Keselamatan Terancam, Komunitas Wartawan Susun Panduan K3 Jurnalis
loading...
A
A
A
SURABAYA - Tingginya risiko pekerjaan yang ditanggung jurnalis memantik kesadaran tentang pentingnya penerapan Kesehatan dan Keselamatan Kerja (K3).
Untuk itu, lebih dari 50 pewarta yang tergabung dalam Komunitas Wartawan Peduli Keselamatan dan Kesehatan Kerja (K3) Jawa Timur mengambil langkah bersejarah.
Para pewarta ini menginisiatori pembuatan Panduan K3 khusus untuk wartawan. Para jurnalis menggandeng Asosiasi Ahli K3 (A2K3) yang telah mumpuni membuat dan mengawal penerapan K3 di berbagai sektor.

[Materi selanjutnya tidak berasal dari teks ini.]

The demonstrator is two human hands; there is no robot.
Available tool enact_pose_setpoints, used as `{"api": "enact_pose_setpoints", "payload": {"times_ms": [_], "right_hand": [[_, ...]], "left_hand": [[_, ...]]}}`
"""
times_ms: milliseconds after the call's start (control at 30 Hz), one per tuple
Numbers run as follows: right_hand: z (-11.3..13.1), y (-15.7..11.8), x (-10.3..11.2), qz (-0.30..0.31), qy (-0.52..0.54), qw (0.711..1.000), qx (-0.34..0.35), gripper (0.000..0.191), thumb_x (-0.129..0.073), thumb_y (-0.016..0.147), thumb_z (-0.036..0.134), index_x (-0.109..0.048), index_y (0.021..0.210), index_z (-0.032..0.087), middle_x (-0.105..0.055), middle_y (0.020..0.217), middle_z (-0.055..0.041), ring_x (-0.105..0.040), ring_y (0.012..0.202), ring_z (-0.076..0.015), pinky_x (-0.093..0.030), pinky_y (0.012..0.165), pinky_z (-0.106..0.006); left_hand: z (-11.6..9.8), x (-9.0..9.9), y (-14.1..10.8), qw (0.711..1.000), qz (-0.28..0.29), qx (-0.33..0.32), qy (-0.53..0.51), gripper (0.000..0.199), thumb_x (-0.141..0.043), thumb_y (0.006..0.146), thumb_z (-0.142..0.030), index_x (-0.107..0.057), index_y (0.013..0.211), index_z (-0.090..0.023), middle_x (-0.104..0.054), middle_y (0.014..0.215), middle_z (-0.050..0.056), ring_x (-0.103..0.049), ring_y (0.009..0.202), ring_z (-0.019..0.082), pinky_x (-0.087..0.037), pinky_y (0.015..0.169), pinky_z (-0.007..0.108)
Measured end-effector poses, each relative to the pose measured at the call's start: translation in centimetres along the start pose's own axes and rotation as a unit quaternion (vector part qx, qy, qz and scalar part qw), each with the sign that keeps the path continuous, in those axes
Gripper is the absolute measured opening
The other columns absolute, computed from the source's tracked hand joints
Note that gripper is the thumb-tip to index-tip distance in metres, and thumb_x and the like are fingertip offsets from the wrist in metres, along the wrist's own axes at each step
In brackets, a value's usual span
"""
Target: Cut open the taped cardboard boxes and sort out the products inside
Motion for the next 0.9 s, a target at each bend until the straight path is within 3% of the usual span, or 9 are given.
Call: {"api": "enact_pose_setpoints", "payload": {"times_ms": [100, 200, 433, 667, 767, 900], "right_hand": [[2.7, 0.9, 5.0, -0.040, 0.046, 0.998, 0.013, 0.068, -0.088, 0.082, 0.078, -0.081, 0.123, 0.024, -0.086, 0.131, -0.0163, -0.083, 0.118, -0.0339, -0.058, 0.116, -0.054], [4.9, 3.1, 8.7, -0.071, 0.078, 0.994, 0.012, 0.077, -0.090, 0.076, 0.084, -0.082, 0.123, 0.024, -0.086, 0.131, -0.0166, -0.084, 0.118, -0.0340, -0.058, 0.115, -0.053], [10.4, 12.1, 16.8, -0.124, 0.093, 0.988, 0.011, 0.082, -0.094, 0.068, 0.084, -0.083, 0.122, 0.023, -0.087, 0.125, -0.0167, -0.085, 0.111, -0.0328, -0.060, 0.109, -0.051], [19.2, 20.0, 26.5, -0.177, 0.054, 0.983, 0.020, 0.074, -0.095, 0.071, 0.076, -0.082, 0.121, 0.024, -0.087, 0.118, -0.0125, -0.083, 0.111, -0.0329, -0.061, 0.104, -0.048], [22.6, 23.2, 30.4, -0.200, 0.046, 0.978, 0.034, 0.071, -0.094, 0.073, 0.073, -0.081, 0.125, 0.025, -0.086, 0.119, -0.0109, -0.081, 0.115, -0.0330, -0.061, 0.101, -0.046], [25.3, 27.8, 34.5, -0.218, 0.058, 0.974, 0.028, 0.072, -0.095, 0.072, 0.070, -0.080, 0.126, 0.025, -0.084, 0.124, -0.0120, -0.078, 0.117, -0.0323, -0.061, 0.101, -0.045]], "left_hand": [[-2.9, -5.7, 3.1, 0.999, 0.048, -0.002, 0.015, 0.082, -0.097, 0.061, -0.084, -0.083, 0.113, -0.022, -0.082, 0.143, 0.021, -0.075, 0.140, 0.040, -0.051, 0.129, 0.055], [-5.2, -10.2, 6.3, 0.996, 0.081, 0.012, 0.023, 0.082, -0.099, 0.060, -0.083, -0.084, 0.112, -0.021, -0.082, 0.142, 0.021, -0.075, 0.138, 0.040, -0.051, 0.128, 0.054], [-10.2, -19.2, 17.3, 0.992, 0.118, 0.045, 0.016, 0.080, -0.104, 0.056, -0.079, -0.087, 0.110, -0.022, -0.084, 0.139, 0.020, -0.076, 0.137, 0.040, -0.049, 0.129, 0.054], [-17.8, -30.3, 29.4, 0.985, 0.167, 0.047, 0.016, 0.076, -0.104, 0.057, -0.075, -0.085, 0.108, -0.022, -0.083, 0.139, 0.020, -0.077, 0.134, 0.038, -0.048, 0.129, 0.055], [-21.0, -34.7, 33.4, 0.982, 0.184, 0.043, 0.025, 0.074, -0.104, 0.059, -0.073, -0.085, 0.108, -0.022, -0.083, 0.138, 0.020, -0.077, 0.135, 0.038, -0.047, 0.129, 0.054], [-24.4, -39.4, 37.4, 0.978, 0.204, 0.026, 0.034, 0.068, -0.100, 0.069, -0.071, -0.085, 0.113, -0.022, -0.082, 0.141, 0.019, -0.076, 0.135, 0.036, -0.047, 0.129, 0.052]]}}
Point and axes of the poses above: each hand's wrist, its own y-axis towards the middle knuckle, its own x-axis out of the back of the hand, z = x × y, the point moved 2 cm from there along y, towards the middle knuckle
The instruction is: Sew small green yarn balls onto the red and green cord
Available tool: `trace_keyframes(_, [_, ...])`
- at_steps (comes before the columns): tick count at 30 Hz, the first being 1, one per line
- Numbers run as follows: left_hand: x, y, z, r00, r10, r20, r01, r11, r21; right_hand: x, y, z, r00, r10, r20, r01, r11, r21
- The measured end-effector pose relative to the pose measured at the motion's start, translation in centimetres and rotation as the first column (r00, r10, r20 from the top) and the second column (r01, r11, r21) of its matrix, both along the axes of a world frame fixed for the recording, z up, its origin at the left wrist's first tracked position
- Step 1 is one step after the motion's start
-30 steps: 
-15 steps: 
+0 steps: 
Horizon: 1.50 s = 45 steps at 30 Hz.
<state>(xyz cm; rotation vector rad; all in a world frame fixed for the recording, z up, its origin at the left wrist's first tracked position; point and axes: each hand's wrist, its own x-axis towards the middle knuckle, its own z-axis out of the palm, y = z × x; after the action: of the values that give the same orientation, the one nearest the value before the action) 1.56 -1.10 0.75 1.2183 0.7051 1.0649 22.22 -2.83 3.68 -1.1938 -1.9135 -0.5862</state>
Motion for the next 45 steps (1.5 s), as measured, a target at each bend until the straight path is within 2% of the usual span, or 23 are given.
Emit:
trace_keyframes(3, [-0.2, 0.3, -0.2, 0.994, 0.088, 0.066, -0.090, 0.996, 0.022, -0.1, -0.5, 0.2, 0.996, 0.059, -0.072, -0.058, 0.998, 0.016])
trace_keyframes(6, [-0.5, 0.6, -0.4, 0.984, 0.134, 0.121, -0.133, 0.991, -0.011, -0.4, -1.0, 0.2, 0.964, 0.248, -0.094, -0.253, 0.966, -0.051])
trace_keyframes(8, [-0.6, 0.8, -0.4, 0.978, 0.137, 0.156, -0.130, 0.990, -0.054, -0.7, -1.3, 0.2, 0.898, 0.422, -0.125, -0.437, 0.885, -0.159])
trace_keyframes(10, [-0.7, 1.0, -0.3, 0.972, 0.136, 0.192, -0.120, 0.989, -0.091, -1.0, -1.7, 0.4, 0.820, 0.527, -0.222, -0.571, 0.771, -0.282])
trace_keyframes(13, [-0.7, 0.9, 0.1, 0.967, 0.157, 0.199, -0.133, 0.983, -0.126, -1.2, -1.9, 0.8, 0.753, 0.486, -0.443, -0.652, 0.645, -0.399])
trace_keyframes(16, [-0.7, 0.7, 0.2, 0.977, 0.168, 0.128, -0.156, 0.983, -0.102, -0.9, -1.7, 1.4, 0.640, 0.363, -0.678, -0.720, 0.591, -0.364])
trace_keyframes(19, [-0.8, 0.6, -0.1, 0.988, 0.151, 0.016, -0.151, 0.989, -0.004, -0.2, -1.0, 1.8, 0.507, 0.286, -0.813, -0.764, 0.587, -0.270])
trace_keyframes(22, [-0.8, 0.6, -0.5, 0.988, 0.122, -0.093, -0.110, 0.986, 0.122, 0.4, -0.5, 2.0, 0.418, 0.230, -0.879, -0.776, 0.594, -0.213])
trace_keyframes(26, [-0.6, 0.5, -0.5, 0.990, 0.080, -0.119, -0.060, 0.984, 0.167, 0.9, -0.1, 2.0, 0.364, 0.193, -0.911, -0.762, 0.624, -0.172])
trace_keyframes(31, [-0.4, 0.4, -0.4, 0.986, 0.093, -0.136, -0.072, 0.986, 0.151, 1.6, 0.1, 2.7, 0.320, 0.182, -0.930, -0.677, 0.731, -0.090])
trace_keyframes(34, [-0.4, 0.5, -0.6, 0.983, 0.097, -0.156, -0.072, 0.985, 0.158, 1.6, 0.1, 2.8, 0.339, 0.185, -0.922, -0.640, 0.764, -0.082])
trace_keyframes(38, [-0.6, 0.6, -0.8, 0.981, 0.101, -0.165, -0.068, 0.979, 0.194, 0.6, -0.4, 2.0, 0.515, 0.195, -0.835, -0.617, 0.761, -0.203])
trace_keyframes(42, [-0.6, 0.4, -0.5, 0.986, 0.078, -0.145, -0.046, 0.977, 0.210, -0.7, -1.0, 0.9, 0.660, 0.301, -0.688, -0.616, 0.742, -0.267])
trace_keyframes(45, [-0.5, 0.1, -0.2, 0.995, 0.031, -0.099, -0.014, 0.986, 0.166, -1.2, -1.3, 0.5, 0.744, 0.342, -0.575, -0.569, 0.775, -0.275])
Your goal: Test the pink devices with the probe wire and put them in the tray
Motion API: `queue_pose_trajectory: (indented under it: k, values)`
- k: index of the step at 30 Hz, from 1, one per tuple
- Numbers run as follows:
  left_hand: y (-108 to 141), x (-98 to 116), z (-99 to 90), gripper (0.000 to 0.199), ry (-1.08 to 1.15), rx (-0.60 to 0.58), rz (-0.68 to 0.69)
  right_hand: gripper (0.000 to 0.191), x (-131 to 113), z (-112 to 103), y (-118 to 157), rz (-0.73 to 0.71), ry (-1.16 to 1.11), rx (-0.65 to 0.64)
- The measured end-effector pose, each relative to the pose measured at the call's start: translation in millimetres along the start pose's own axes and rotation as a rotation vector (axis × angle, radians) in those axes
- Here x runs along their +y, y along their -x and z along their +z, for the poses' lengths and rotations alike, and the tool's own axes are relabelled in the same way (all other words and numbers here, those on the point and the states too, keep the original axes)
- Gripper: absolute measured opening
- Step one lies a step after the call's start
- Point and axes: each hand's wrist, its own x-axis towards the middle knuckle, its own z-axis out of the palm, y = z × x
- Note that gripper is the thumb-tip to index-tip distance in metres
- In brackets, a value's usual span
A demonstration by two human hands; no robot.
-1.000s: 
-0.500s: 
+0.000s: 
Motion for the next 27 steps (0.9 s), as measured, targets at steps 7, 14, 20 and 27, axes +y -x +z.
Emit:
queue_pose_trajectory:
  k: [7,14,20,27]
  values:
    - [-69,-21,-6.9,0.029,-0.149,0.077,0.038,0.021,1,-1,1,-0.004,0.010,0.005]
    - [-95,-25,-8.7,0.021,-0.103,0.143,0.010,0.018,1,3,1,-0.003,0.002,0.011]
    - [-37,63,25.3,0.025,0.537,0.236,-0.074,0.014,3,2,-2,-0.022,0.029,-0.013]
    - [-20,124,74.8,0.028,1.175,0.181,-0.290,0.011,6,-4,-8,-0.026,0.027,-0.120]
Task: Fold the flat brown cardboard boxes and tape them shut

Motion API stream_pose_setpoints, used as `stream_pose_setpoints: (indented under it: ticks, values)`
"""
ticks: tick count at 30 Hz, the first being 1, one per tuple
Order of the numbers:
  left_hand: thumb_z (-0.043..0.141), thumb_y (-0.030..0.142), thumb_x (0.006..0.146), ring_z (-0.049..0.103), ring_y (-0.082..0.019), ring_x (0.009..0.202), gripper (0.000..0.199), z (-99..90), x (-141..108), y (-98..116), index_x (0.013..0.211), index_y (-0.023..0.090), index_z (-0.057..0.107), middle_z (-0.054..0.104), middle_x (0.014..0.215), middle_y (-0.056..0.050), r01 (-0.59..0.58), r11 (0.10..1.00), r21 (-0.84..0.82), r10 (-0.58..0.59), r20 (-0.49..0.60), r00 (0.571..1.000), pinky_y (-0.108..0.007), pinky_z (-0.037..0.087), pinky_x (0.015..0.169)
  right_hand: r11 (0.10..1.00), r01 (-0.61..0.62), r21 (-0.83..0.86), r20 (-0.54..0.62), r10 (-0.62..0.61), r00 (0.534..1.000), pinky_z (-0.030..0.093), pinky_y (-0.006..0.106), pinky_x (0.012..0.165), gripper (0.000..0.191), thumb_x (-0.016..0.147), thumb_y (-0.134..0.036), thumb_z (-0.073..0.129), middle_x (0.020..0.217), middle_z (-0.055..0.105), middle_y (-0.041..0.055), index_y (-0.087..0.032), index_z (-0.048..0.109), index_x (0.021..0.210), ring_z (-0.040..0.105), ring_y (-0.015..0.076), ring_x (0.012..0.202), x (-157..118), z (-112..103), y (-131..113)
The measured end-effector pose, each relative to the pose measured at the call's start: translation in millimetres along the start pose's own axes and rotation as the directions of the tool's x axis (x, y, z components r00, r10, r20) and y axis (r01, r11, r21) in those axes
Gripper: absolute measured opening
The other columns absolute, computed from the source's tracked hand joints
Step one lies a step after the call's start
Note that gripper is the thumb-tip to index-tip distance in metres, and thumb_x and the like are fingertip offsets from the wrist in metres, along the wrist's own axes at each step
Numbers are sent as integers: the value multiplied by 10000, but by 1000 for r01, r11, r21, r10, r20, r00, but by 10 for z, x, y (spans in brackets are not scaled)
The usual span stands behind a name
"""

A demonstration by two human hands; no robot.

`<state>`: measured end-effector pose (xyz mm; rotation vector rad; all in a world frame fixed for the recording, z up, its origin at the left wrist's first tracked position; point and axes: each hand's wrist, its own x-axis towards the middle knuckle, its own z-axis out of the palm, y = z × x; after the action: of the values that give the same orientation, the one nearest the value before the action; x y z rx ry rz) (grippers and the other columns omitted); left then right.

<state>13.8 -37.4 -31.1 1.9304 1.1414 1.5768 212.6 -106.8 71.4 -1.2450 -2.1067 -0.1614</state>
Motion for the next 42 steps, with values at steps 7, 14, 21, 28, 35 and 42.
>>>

Dipadu dengan para pelaku bisnis di sektor pertambangan dan pelabuhan, para jurnalis mengidentifikasi bahaya-bahaya yang mengancam keselamatan dan kesehatan jurnalis.
Salah satu proses dalam pembuatan Panduan K3 untuk Jurnalis ini adalah Focus Group Discussion (FGD) Penyusunan Usulan Panduan Identifikasi Budaya dan Perilaku Risiko K3 Wartawan.
Dalam perumusan K3 ini, awak media menggandeng para ahli yang sudah berkopeten di bidang K3. Mereka terdiri dari Kabid Pengawasan Disnakertrans Provinsi Jatim, Sigit Priyanto, Katamsi Ginano selaku General Manager External Affairs PT Merdeka Copper Gold dan Edi Priyanto sebagai Direktur SDM PT Pelindo III (Persero) sekaligus anggota Asosiasi Ahli K3 (A2K3).
Kabid Pengawasan Disnakertrans Provinsi Jatim Sigit Priyanto memberikan apresiasi luar biasa terhadap inisiatif Komunitas Wartawan Peduli K3 Jawa Timur.
Menurut Sigit, panduan K3 bagi jurnalis sangatlah penting. Sebab pekerjaan jurnalis penuh risiko.
"Apalagi, sampai hari ini belum ada panduan K3 bagi jurnalis seperti halnya panduan K3 bagi sektor industri lainnya," katanya.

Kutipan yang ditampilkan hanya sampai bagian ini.